In the Winter of Their Discontent

Peter Leroy

IT IS WINTER in Maine. Matthew Barber and Effie Parker are outdoors, on the patio behind their house, at night. The night is clear, and on clear nights their nighttime ritual is to spend some time outside, lying side-by-side on chaises longues—wearing wool underwear, two layers of socks, expedition-weight microfleece shirts and pants, goose down vests and overalls, quilted jackets, boots, balaclavas, hats, hoods, glove liners, and mittens—looking at the night sky and allowing the magnificent vastness of the universe to diminish the day’s difficulties and disappointments. Tonight, though, lowering clouds hide the stars, and the universe isn’t having its usual salutary effect. A long silence passes. At last Effie speaks.

“When I was a girl,” she says, wistfully, “I thought that the world would grow up as I grew up—that people would get better—that they’d mature as I matured—”

Matthew waits for her to finish. Time passes. She doesn’t say anything more, so he extends her thought for her.

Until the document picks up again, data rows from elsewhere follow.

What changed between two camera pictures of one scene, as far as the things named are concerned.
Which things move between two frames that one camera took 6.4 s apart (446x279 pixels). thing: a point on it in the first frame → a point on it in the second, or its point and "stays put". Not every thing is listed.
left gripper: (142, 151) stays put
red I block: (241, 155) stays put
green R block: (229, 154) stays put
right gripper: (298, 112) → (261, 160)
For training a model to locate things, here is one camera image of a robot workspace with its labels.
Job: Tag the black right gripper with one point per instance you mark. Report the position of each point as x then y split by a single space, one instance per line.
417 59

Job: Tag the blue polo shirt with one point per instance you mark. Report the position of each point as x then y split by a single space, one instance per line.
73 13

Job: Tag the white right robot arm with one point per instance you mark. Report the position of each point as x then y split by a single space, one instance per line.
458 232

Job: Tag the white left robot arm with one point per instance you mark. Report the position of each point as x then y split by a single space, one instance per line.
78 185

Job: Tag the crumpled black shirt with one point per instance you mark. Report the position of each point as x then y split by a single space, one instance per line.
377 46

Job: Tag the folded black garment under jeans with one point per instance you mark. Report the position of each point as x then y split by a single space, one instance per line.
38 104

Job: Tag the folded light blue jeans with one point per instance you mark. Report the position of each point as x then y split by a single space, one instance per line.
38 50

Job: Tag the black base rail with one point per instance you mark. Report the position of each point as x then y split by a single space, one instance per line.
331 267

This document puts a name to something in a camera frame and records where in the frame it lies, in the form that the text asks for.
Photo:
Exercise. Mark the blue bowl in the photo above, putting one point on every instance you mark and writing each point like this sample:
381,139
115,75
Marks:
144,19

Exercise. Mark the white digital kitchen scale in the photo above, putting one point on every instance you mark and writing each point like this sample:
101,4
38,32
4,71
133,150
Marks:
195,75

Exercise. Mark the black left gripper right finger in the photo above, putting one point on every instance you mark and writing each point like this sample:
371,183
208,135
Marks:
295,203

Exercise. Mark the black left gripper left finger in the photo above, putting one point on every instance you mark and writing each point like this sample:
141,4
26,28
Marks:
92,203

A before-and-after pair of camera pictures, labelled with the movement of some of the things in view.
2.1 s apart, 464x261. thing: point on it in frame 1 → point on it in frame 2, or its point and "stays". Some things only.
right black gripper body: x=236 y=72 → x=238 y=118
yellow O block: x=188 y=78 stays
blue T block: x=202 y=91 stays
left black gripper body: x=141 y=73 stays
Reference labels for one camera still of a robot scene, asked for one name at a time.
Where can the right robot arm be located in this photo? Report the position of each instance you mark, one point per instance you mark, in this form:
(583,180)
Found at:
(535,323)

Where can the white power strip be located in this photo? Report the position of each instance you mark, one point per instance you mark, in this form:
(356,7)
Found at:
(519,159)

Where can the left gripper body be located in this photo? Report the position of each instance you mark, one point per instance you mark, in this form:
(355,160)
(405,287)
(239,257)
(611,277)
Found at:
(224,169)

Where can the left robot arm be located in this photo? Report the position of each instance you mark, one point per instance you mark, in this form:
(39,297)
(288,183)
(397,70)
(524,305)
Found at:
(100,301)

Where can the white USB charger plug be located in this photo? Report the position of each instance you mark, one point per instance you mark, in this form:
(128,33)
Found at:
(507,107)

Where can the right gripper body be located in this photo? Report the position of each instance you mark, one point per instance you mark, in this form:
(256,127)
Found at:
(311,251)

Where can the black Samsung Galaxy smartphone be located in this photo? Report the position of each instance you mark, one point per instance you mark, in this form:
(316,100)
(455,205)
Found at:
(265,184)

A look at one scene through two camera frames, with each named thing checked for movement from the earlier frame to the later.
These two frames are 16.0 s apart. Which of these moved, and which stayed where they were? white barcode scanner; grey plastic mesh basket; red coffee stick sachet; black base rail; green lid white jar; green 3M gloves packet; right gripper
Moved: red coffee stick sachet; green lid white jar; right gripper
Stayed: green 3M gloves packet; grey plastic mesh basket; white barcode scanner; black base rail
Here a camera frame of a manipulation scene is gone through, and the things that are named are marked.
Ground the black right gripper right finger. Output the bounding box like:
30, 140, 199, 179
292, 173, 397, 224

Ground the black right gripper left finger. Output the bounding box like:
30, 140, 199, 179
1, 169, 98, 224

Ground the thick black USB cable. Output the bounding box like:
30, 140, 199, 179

“—they’d become better people—”

“—better, yes, better—kinder, wiser—”

“—and it hasn’t happened.”

“It hasn’t happened,” she says. 

“It’s a great disappointment,” he says.

“A bitter disappointment,” she says.

“You expected people to become good.” 

“At least better.”

“And reasonable?”

“At least more reasonable.”

“Benevolent, generous, honorable, just—”

“Yes.”

“—and even honest?”

“Yes,” she says, shaking her head at her folly.

“You expected the Yahoos to turn into Houyhnhnms.”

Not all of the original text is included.